Haitian Farmers Refuse Monsanto Hybrid Seeds: Yes! Magazine

Posted today on Yes! Magazine, BEVERLY BELL reports:

(…) In an open letter sent May 14, Jean-Baptiste, both Executive Director of MPP and the spokesperson for the National Peasant Movement of the Congress of Papay (MPNKP), called the entry of Monsanto seeds into Haiti “a very strong attack on small agriculture, on farmers, on biodiversity, on Creole seeds…and on what is left of our environment in Haiti.”

(…) “A new earthquake” is what peasant farmer leader Chavannes Jean-Baptiste of the Peasant Movement of Papay (MPP) called the news that American agribusiness giant Monsanto will be donating 60,000 sacks (475 tons) of hybrid corn and vegetable seeds to Haiti—some of them treated with highly toxic pesticides. The MPP has committed to burning Monsanto’s seeds, and has called for a march to protest the corporation’s presence in Haiti on June 4, World Environment Day.
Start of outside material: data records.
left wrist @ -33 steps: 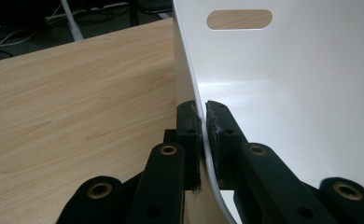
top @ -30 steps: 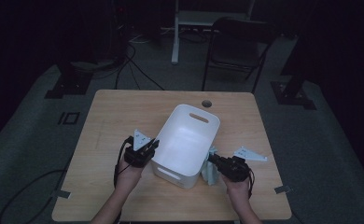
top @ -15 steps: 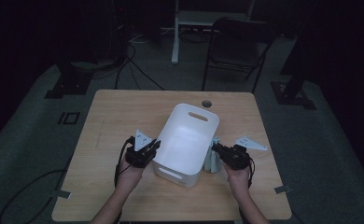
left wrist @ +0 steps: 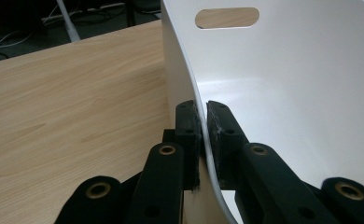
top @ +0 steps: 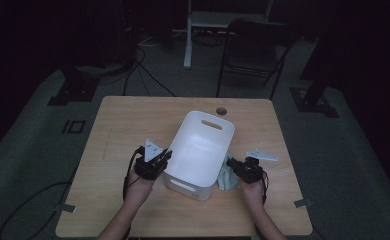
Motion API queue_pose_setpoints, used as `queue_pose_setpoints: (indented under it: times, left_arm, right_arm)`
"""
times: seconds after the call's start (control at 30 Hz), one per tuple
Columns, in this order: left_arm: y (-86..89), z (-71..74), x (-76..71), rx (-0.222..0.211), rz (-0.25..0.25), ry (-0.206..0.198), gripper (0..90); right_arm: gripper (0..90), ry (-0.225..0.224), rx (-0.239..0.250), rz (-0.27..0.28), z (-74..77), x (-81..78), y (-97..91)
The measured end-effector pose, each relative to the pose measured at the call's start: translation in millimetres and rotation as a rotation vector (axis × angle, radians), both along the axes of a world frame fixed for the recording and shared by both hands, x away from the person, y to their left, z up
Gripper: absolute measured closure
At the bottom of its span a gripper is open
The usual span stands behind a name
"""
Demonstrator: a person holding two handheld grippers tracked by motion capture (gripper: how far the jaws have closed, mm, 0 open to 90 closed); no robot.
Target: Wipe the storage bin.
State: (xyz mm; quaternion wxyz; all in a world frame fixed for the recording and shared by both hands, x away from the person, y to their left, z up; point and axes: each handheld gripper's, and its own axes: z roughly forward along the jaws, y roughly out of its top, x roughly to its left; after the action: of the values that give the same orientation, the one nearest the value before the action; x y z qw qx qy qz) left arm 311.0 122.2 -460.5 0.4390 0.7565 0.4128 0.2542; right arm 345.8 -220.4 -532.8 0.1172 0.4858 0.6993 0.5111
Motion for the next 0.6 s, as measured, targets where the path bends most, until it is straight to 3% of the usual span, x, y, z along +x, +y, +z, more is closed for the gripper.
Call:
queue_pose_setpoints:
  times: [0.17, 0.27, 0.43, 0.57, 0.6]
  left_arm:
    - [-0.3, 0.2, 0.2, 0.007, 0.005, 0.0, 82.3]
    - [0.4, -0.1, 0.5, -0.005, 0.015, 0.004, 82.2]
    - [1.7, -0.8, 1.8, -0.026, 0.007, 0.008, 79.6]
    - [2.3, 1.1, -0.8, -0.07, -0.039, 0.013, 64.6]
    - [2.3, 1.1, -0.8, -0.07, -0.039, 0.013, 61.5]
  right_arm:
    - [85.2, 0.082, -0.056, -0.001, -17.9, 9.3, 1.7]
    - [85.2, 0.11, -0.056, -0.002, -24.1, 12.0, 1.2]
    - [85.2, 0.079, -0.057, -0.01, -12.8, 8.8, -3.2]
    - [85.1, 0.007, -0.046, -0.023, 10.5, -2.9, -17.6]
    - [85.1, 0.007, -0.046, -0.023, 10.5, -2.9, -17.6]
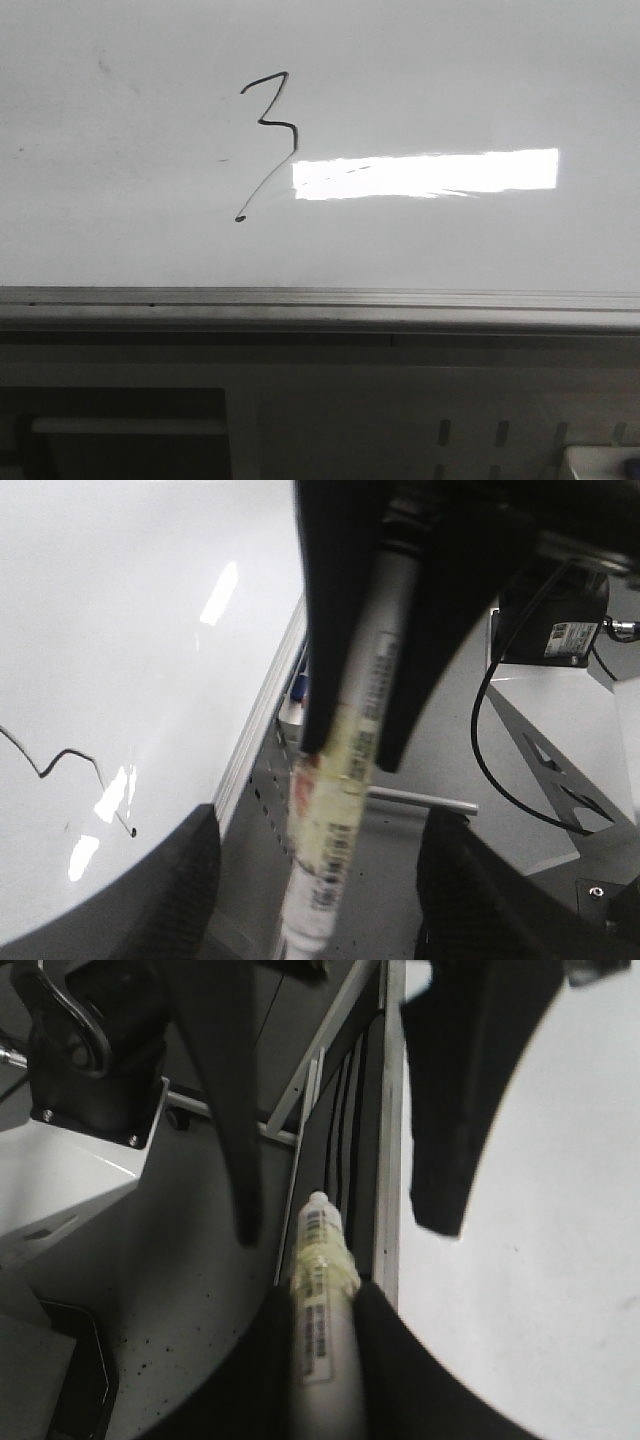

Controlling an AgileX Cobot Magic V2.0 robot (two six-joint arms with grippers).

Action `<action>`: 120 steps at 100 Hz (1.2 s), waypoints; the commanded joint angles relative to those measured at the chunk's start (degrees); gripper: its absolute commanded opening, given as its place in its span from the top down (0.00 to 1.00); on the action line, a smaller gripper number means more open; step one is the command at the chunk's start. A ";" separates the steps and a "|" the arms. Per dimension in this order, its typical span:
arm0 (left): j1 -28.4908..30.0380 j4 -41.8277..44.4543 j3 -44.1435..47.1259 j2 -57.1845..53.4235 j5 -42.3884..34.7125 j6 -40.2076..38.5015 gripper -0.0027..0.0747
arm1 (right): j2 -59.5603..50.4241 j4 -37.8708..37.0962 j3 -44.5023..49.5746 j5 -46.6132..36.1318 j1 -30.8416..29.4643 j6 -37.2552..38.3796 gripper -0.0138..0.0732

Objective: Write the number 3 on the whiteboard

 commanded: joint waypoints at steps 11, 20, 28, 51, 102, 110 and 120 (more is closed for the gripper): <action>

Haitian social movements have been vocal in their opposition to imports of seeds and food from agribusinesses, which they say undermine local production and local seed stocks. They have expressed special concern about the import of genetically modified organisms (GMOs).

For now, without a law regulating the use of GMOs in Haiti, the Ministry of Agriculture rejected any offer of genetically modified Roundup Ready seeds. In an email exchange, a Monsanto representative assured the Ministry of Agriculture that the seeds being donated are not genetically modified.

(…) The concern of Haitian social movements is not just about chemical dangers and the possibility of future GMO imports. They claim that the future of Haiti depends on local production with local seeds for local consumption—otherwise known as food sovereignty. Monsanto’s arrival in Haiti, they say, is a further threat to such a future.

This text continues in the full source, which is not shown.